TRY IT:
Count every line below that contains "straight", then state the total with no other output.

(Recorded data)

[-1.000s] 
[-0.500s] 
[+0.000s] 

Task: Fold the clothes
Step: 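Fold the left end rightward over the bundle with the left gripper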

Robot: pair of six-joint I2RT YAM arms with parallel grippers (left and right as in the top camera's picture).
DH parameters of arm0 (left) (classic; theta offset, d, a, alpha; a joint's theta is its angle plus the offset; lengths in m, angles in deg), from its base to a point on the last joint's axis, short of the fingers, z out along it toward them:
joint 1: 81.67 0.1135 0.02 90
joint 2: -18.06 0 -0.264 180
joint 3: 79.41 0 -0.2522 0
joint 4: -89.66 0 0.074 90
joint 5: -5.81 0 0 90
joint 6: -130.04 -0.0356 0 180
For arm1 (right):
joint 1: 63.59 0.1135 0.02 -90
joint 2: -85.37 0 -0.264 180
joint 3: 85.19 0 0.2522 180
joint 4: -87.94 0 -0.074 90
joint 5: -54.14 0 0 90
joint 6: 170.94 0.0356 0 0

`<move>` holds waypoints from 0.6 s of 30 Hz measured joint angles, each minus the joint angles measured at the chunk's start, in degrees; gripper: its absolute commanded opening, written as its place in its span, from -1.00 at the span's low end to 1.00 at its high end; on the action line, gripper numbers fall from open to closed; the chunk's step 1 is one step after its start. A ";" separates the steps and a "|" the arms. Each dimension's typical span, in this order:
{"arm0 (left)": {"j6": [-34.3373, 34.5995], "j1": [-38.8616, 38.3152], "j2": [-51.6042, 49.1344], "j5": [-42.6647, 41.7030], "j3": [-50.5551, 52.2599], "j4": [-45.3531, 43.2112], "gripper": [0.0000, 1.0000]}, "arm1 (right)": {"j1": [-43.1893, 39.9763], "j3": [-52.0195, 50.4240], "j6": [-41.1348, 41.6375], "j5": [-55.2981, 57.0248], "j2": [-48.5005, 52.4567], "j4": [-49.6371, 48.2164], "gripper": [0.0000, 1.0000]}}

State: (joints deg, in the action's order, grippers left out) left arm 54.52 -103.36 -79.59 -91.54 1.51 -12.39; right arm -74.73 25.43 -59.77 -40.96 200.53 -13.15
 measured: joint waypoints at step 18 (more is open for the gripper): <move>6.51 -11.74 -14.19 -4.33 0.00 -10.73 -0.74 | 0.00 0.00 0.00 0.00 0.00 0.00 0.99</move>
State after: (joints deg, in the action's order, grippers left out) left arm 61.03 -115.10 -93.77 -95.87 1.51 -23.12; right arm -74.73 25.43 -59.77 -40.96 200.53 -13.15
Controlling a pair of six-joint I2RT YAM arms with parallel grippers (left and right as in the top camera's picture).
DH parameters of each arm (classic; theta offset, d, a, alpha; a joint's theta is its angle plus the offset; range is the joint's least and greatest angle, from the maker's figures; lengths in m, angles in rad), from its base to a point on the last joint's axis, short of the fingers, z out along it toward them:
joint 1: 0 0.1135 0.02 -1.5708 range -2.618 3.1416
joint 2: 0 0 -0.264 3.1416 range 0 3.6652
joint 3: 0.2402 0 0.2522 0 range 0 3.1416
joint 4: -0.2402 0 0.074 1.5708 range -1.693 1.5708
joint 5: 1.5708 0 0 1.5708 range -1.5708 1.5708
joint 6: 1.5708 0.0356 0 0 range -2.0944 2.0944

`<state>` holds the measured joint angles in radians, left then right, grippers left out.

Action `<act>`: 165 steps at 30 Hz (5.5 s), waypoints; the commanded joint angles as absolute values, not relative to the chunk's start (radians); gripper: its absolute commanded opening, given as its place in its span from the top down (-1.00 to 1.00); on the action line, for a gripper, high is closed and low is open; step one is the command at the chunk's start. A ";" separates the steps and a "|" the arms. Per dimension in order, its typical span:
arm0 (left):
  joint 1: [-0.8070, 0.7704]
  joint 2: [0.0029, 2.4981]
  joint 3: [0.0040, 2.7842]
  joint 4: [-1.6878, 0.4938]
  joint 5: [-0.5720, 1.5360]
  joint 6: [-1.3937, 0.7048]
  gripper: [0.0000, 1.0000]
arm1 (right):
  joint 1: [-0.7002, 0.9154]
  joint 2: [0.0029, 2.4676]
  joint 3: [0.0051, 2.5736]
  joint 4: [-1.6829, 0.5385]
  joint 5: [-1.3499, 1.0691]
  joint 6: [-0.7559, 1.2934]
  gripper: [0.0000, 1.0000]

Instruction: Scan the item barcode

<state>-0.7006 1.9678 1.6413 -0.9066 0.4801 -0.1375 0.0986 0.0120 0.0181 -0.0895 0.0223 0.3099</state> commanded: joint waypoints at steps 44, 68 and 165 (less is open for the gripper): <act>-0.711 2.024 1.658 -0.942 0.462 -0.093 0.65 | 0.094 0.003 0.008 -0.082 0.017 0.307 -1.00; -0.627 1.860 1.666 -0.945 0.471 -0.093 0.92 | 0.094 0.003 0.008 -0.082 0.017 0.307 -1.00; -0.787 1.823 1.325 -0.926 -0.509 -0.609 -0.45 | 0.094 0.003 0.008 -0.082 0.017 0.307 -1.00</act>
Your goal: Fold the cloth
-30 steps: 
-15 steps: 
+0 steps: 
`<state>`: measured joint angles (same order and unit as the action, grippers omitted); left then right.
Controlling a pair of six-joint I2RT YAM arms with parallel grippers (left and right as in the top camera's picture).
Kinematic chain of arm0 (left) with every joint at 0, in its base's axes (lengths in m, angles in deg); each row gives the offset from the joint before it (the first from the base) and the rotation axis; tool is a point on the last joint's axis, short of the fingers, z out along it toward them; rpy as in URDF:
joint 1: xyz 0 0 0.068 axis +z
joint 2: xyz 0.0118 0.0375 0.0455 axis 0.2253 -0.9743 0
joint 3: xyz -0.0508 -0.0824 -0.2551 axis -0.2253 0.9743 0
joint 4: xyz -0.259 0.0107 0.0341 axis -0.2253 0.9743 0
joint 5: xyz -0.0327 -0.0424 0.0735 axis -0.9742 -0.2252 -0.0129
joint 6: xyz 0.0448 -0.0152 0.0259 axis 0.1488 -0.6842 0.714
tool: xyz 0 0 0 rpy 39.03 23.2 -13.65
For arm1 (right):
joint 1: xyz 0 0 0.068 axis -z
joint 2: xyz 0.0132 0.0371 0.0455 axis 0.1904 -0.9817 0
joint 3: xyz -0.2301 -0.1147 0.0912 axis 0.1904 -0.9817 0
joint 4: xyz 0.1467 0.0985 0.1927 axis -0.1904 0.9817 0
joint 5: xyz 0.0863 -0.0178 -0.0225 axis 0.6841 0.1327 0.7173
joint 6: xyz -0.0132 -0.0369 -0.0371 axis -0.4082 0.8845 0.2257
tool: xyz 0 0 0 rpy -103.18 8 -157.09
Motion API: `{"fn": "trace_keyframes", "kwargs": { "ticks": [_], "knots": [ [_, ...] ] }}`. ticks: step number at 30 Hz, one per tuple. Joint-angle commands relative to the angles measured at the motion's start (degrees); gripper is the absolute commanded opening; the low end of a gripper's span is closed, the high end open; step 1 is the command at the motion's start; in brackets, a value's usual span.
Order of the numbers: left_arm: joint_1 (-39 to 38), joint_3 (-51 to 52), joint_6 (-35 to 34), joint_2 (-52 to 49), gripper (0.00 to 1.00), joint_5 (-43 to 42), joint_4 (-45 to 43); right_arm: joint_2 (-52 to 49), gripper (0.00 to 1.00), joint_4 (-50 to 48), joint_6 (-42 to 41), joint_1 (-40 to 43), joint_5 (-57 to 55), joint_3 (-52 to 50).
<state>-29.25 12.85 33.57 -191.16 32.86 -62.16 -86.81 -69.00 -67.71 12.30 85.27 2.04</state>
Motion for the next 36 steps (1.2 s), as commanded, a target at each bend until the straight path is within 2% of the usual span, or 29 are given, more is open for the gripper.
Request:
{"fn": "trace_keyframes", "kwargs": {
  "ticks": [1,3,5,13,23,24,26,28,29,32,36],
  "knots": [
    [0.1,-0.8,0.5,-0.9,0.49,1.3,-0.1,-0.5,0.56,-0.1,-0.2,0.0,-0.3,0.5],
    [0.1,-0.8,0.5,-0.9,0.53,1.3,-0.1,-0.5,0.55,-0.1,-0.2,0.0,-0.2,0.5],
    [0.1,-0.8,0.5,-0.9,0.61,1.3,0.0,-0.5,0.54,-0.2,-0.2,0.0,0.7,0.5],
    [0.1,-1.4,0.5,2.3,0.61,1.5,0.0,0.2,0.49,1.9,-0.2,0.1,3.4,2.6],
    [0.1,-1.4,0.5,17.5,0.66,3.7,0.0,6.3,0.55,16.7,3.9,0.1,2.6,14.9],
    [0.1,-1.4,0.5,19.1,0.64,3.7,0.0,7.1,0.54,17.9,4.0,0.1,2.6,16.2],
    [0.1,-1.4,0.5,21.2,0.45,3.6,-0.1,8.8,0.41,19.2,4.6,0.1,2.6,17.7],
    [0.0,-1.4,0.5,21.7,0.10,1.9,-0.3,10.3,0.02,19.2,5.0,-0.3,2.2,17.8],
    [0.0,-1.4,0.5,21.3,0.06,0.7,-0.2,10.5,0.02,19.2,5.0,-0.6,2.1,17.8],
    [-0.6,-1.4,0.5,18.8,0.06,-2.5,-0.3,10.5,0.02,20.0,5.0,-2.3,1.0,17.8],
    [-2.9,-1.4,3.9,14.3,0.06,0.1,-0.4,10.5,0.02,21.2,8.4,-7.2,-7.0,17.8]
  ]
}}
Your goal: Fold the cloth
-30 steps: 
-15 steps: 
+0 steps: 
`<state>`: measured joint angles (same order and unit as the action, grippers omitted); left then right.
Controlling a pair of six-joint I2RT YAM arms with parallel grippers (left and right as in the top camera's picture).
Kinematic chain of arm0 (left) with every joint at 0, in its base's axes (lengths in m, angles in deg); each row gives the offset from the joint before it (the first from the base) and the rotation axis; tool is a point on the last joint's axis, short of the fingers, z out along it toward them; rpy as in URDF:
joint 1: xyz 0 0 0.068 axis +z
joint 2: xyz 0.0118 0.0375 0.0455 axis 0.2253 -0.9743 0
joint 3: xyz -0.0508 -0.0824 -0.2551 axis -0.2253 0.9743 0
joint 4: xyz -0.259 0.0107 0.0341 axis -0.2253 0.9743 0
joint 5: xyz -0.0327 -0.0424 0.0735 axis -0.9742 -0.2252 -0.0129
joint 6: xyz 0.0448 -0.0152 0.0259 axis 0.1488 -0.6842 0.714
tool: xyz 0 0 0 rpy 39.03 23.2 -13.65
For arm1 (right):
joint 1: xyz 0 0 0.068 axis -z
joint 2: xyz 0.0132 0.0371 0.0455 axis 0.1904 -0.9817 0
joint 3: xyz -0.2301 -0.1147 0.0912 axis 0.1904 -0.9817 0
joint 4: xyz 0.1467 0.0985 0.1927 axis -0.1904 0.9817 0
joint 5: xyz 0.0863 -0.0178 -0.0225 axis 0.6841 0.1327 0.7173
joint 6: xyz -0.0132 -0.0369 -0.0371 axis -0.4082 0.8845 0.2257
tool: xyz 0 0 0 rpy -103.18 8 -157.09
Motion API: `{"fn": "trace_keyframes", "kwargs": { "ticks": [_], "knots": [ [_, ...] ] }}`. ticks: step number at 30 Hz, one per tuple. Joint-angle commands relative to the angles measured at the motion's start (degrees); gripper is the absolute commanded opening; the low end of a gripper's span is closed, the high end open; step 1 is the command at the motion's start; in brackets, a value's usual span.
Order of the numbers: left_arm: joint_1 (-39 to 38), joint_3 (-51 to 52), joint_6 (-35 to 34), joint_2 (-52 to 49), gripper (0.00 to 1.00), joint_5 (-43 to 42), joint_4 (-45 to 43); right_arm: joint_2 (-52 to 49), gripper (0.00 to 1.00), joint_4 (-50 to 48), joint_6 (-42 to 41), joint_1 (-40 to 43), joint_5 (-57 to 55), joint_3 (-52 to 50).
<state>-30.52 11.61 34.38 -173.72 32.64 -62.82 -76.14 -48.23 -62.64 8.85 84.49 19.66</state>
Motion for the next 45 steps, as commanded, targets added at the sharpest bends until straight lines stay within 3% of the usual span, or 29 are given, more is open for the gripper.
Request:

SOLUTION FOR THIS TASK:
2